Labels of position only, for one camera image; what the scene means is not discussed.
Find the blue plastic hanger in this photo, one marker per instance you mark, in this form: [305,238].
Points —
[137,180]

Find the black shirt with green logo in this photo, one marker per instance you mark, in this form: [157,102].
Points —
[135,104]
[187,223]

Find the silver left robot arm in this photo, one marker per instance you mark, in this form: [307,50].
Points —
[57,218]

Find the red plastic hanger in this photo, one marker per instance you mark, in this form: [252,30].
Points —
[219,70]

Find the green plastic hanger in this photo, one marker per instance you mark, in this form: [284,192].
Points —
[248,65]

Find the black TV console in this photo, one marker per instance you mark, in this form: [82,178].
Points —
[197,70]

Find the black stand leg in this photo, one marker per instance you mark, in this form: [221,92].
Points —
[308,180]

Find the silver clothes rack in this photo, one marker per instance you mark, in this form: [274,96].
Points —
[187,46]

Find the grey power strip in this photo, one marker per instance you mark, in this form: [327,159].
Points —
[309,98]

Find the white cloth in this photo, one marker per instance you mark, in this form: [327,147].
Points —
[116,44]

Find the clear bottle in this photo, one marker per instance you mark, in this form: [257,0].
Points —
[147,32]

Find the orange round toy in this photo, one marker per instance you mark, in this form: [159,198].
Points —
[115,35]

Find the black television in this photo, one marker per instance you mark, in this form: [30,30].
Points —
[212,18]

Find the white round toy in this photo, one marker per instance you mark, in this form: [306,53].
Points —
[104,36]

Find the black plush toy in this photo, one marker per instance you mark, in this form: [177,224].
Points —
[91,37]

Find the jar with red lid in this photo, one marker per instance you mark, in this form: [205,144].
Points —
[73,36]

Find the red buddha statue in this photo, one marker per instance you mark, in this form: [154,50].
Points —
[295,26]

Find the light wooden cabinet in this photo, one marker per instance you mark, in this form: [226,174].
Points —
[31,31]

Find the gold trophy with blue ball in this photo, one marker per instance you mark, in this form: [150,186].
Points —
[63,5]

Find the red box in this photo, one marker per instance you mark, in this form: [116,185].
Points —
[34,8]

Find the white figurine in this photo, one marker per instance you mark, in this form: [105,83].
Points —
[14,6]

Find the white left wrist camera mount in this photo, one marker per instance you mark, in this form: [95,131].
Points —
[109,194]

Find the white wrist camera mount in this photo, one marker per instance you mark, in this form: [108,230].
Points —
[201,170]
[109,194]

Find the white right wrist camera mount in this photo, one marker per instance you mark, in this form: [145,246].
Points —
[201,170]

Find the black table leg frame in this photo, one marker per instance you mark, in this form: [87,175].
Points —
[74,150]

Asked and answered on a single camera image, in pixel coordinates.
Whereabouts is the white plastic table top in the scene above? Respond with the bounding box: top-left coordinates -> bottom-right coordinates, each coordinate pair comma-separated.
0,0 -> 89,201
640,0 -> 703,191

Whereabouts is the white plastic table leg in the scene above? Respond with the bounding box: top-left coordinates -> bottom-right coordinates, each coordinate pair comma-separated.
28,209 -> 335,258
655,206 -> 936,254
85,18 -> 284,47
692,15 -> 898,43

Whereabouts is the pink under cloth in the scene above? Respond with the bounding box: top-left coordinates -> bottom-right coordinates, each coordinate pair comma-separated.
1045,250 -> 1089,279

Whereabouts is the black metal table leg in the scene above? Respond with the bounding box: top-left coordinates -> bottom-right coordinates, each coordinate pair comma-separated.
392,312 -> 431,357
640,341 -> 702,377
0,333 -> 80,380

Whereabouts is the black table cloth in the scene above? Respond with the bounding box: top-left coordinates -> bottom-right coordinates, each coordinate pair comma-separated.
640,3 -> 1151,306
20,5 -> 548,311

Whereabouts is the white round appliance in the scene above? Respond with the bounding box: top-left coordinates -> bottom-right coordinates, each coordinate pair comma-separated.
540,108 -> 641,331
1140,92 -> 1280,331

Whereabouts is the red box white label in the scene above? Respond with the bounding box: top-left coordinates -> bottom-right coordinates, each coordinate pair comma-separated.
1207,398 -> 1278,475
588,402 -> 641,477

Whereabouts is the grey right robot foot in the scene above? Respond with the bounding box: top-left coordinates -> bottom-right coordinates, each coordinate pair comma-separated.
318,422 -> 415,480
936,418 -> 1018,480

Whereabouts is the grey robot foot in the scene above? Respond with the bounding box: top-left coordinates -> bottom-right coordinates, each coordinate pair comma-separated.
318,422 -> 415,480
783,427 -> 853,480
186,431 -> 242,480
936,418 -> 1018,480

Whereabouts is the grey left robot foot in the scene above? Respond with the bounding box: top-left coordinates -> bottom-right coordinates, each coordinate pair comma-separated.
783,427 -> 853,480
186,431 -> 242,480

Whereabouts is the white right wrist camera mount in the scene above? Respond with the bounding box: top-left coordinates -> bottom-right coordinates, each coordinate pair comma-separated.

TASK STATEMENT = Count the lines in the listing above that include the word "silver". Reply with the number only.

WRITTEN SOLUTION = 2